In 1864 they hired Charles Pullen to build the mill for $20,000, which was a lot of money back then.
So they built the first sawmill just up stream from the mouth of the river before it empty’s into the sea.
The new mill opened that same year and they were cutting about 20,000 board feet a day. But in 1871 the sawmill burnt down. They decided that the location of the mill wasn’t good, so then they built another sawmill right across the river.
To ship the lumber out, they needed to build a wharf. It was 300 feet long and that is how they shipped the lumber, right off the dock.
Well to store the logs they needed some way to hold the logs back, so they decided to build a dam. So the three partners, Silas Coombs, Ruel Stickney, and Tapping Reeves, one day were standing around deciding what they were going to do to build a dam to hold there logs. They were talking about how much it would cost and how long it was going to take. An old gentleman was standing nearby and overheard them. He told them that he could put a dam in for them at half the cost that they were talking about. He said that all he needed was about 40 men and a team of bulls and a plow. They said okay, then go ahead and do it.
So with the team of bulls and the men, they dug a trough four feet wide and four feet deep all the way up the hill and across where the Little River Golf Course is today and up to where the Little River Airport is now located. He then built a wooden barrier close to where the mill was located.
So they waited till the first rains came, and sent the men back to where the current airport is located and told them to try to fill the trough full of dirt as the water was rushing down it. As the men were throwing the dirt into the trough, it would wash down the hill and would be then directed against the wooden wall they built. This made a six to eight foot high dam all the way across. When the river is low today, you can still see remnants of the wooden wall still in the river. Looking over the other side where the parking lot is today, you can see a kind of a raised area that goes across between the parking lot and the road. That was part of the dam, which made the mill pond.
The Little River Lumber Company built a total of four dams. They had one at the parking lot, and one further up in the parking lot. That was to store logs.

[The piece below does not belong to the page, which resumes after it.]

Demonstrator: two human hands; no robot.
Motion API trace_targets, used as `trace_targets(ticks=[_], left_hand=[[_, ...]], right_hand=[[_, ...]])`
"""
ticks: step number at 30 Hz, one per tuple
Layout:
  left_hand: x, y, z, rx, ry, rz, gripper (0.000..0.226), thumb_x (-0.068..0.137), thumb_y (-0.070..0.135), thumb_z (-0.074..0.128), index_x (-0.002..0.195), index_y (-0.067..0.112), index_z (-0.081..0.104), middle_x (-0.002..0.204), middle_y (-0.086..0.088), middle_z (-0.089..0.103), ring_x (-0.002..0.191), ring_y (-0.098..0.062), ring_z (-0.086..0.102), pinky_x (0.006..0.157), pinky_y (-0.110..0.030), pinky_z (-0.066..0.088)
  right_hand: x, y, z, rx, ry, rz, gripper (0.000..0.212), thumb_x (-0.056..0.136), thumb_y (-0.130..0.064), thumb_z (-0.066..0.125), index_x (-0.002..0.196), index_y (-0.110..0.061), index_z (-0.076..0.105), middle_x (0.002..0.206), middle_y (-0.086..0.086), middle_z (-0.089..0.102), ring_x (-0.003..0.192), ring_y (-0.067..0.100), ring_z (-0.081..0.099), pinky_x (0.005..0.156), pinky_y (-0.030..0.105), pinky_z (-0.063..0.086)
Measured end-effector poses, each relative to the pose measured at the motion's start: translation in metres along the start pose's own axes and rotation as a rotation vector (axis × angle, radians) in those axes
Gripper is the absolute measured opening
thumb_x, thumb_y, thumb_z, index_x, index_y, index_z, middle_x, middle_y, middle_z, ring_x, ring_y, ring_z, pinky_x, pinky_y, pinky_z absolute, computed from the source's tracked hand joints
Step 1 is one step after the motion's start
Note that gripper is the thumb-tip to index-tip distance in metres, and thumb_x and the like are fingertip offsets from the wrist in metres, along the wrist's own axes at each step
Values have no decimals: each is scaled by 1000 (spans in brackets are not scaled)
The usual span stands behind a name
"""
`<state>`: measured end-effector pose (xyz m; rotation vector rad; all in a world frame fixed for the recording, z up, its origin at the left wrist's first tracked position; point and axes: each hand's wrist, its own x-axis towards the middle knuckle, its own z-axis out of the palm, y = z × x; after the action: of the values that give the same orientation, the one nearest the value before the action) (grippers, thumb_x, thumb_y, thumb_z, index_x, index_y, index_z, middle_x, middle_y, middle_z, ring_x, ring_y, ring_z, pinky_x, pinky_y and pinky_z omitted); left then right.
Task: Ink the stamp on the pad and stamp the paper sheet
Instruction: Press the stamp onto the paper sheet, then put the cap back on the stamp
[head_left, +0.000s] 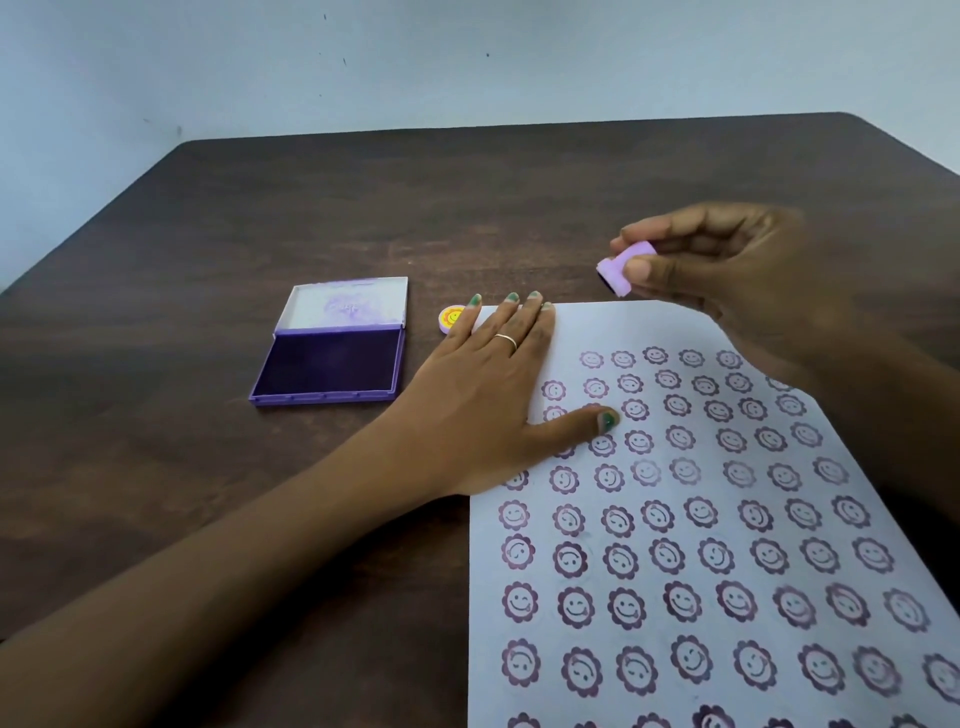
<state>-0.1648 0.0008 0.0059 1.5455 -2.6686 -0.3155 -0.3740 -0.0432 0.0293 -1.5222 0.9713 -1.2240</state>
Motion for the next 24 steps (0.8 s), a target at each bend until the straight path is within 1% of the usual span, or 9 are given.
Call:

They would bring the logs down the canyon and float them in the dams. In the wintertime when the water was up, they would open the dams and this would all drain out and float the logs down to the mill. These dams were made of logs, which was called a log-configured dam. The dams were thirty feet high, and twenty feet thick and would stretch 100 or more feet across. Because so much water would build up behind it, they had a problem when they would release the water. The dam would actually move back after the water pressure was relieved. They had to stop this from bulging like that. So they drilled a hole in the stump by the dam, and ran a cable up from the dam and through the stump and would bolt it off there. This would hold the dam so it wouldn’t bulge when the pressure of the water was behind it.

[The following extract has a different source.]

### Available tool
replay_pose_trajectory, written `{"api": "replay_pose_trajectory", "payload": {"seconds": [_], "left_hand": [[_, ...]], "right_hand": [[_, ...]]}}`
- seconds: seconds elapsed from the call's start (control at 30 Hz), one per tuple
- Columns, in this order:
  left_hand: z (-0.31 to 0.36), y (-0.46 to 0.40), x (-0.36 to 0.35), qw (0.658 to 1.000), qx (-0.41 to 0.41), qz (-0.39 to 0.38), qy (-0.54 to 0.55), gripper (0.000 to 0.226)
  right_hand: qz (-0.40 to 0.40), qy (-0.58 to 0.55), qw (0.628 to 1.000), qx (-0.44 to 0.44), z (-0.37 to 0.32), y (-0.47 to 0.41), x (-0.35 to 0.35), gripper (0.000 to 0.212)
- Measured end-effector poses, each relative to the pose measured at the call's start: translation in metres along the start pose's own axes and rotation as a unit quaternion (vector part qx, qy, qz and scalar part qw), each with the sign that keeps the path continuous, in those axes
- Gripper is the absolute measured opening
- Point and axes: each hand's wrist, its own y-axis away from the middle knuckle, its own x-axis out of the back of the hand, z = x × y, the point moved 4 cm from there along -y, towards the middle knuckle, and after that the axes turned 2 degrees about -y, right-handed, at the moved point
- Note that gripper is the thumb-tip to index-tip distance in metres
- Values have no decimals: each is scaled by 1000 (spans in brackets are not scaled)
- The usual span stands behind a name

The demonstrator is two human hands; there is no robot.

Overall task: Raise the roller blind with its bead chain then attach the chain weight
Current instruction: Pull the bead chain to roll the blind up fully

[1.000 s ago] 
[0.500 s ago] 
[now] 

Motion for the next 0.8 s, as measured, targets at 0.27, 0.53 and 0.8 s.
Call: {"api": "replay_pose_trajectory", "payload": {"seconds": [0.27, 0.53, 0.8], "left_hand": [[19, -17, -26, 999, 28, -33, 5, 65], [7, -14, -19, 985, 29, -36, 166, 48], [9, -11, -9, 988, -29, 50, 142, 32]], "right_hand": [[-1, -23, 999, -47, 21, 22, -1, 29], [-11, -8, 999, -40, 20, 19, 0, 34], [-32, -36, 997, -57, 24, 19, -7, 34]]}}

The middle dam was a principal source of logs for the sawmill. They would skid the logs down into the headwaters, or backwaters, of the dam. When the water was high enough, they then released the logs, and they would float on down to the sawmill from this point.
After most of the logs were harvested in the canyon and immediate surrounding area, the Little River Lumber Company shut down in 1894. This same beautiful area with this great history is now Van Damme State Park.
Reference on this story is from the  California State Parks, the logging history of Fern Canyon at Van Damme State Park.